Parker knew about that. Skimm, like most men on the bum, lived from job to job; he spent more in one year than most make in five and was always broke, dressing and looking like a bum. How he did it, where it all went, Parker didn't know.
He worked it differently, spending the money and time between jobs living at the best resort hotels and dressing himself in the best clothes. There was no overlap between people he knew on and off the job. He owned a couple of parking lots and gas stations around the country to satisfy the curiosity of the Internal Revenue beagles, but never went near them. He let the managers siphon off the profits in return for not asking him to take an active part in the business.
He came back from the window. The room sported a green leather chair, the rip across the seat patched with masking tape. Parker settled into the chair gingerly.
“All right. Who else is in it?”
“So far, only me and Handy McKay.
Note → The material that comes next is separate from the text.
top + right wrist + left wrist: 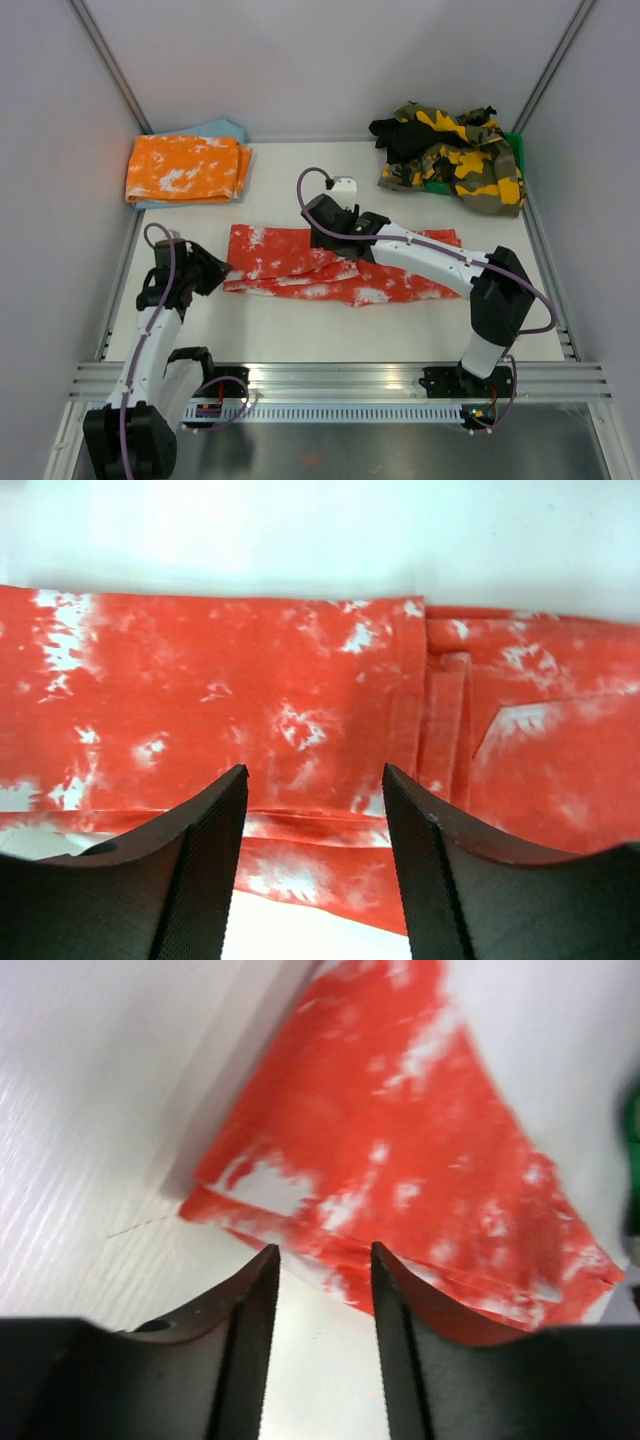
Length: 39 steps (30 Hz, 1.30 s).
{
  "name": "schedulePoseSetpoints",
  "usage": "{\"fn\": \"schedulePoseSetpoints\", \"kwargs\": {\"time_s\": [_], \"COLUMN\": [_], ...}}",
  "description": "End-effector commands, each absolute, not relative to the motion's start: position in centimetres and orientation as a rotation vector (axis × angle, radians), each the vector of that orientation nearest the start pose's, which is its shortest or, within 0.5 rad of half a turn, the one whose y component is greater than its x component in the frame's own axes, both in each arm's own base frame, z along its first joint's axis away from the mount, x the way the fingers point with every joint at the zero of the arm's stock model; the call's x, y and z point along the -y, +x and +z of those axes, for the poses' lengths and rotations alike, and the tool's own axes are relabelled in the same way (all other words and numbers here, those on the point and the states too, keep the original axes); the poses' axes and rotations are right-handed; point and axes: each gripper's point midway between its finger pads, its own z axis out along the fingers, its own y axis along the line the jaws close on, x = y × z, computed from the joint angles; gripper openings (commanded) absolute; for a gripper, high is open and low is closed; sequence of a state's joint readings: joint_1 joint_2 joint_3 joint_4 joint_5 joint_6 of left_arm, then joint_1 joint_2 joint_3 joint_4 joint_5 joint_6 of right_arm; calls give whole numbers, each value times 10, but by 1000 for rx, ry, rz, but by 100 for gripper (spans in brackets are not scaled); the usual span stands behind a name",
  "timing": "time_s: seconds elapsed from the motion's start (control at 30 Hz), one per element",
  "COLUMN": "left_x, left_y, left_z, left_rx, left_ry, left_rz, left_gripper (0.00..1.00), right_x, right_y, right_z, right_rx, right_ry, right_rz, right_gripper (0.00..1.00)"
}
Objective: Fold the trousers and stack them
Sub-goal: Fold the trousers
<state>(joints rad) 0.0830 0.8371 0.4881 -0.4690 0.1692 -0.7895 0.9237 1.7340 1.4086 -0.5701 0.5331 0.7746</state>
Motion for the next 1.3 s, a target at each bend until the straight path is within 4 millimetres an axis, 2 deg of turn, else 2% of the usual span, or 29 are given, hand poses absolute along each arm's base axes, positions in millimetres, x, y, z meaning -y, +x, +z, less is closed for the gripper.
{"fn": "schedulePoseSetpoints", "kwargs": {"time_s": [0.0, 0.03, 0.07, 0.1, 0.13, 0.17, 0.2, 0.27, 0.37, 0.43, 0.47, 0.53, 0.57, 0.6, 0.7, 0.73, 0.8, 0.83, 0.9, 0.93, 1.07, 1.17, 1.27], "left_x": [43, 43, 44, 44, 45, 46, 46, 45, 39, 34, 32, 28, 27, 27, 32, 33, 30, 30, 32, 32, 35, 38, 36], "left_y": [245, 247, 249, 250, 251, 251, 251, 250, 247, 247, 248, 253, 255, 258, 279, 283, 295, 299, 306, 307, 306, 308, 311], "left_z": [129, 132, 135, 135, 136, 136, 133, 128, 119, 116, 115, 113, 112, 108, 118, 111, 112, 103, 99, 89, 61, 53, 53], "left_rx": [-2220, -2209, -2195, -2192, -2190, -2187, -2188, -2195, -2210, -2205, -2202, -2195, -2194, -2208, -2185, -2217, -2211, -2242, -2247, -2275, -2315, -2300, -2281], "left_ry": [-768, -766, -770, -774, -772, -775, -782, -790, -820, -845, -856, -864, -858, -848, -700, -685, -619, -595, -579, -604, -636, -637, -611], "left_rz": [-555, -559, -567, -570, -578, -587, -587, -583, -536, -500, -488, -466, -460, -458, -491, -486, -467, -457, -470, -473, -492, -513, -499], "left_gripper": [50, 52, 53, 54, 55, 55, 56, 56, 57, 59, 63, 78, 86, 88, 91, 91, 92, 91, 90, 90, 87, 86, 86], "right_x": [-337, -337, -335, -332, -325, -314, -307, -288, -268, -263, -254, -257, -252, -255, -264, -268, -280, -283, -291, -297, -310, -313, -318], "right_y": [329, 330, 331, 330, 332, 327, 326, 318, 301, 292, 283, 277, 269, 266, 260, 260, 260, 261, 267, 272, 285, 287, 283], "right_z": [153, 143, 123, 114, 101, 82, 74, 51, 27, 22, 13, 10, 1, -3, -15, -19, -17, -13, 2, 18, 62, 85, 104], "right_rx": [-2286, -2298, -2335, -2350, -2354, -2375, -2374, -2413, -2465, -2489, -2510, -2522, -2544, -2560, -2599, -2610, -2627, -2627, -2604, -2579, -2500, -2471, -2465], "right_ry": [-67, -87, -108, -116, -114, -125, -121, -123, -108, -66, -66, -35, -43, -47, -85, -99, -130, -134, -141, -138, -163, -193, -194], "right_rz": [236, 204, 140, 107, 51, -5, -44, -122, -186, -166, -182, -113, -118, -86, -32, -12, 39, 53, 85, 118, 187, 217, 323], "right_gripper": [62, 46, 39, 31, 18, 14, 5, 0, 0, 0, 0, 0, 0, 0, 0, 0, 0, 0, 0, 0, 2, 4, 4]}}
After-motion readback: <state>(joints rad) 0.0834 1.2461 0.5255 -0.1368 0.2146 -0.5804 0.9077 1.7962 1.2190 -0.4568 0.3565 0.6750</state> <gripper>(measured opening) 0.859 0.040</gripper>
I've got the earie out for Lew Matson and Little Bob Foley. Maybe we'll need more; it's all how we set it up.”
“You want me to angle for the bankroll, huh?”
“You got the connections, Parker,” Skimm said. He had watery eyes, of a pale blue. They looked at Parker when Parker was talking, but when Skimm was talking they looked everywhere else—up at the ceiling and over at the window and down at the near-empty pint and over at the pillow and then the other way at the door with the hotel regulations pasted on the back.
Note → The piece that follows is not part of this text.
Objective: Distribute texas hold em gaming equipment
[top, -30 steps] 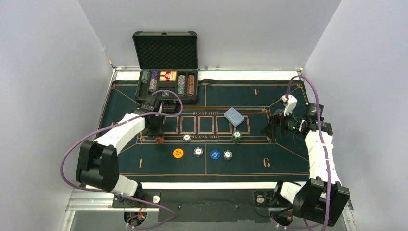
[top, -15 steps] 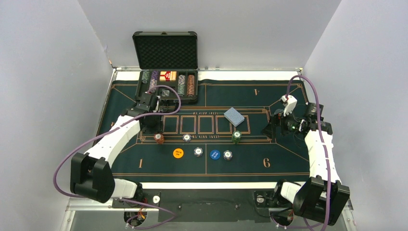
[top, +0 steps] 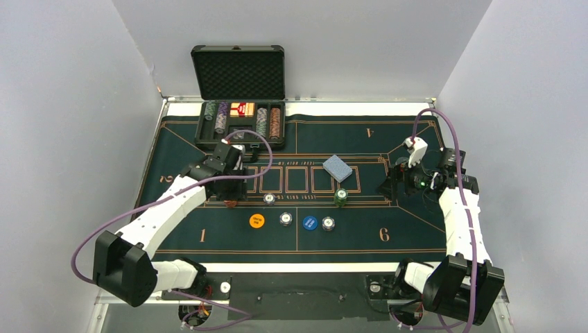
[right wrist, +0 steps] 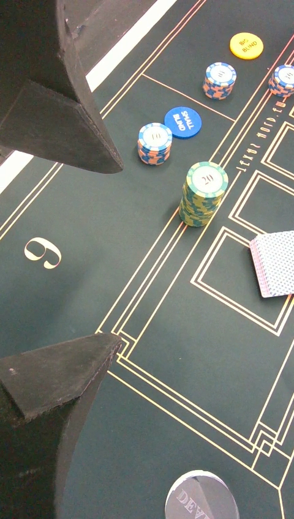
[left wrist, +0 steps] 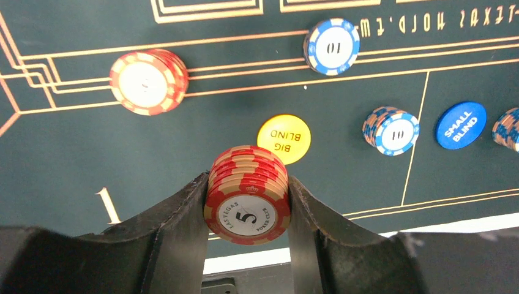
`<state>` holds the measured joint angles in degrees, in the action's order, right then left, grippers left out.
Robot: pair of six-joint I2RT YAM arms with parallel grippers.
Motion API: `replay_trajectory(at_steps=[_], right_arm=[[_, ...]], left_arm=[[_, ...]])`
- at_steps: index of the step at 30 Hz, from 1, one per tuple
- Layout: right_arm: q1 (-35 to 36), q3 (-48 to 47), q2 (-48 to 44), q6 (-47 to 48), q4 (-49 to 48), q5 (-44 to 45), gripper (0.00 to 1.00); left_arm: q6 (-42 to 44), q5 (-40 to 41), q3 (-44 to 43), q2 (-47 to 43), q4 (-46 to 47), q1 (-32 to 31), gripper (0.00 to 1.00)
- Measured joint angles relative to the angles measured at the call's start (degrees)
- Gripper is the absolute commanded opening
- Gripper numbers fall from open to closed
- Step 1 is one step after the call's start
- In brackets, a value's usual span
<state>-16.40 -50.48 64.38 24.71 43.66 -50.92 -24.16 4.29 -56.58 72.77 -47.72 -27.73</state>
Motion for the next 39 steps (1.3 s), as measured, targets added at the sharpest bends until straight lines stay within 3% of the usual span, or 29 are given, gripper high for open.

“I've got the connections,” Parker agreed. “Who's the bird dog on this one?”
“It's a frill.” Skimm looked embarrassed. “She's a busher,” he said, “but she's okay.”
“If she never worked this route before,” Parker said, “where'd she get the connections?”
“Through me. I met her one time.” Skimm now looked more embarrassed than before. He was a thin stub end of a man, all bones and skin with no meat. His head was long and thin, set on a chicken neck with a knotty Adam's apple, and his face was all nose and cheekbones. The watery eyes were set deep in the skull, the jaw small and hard. “We get along,” he said, “her and me.” He said it apologetically, as though he knew an off-the-wall like him shouldn't be getting along with any woman. “She works in a diner. In Jersey.”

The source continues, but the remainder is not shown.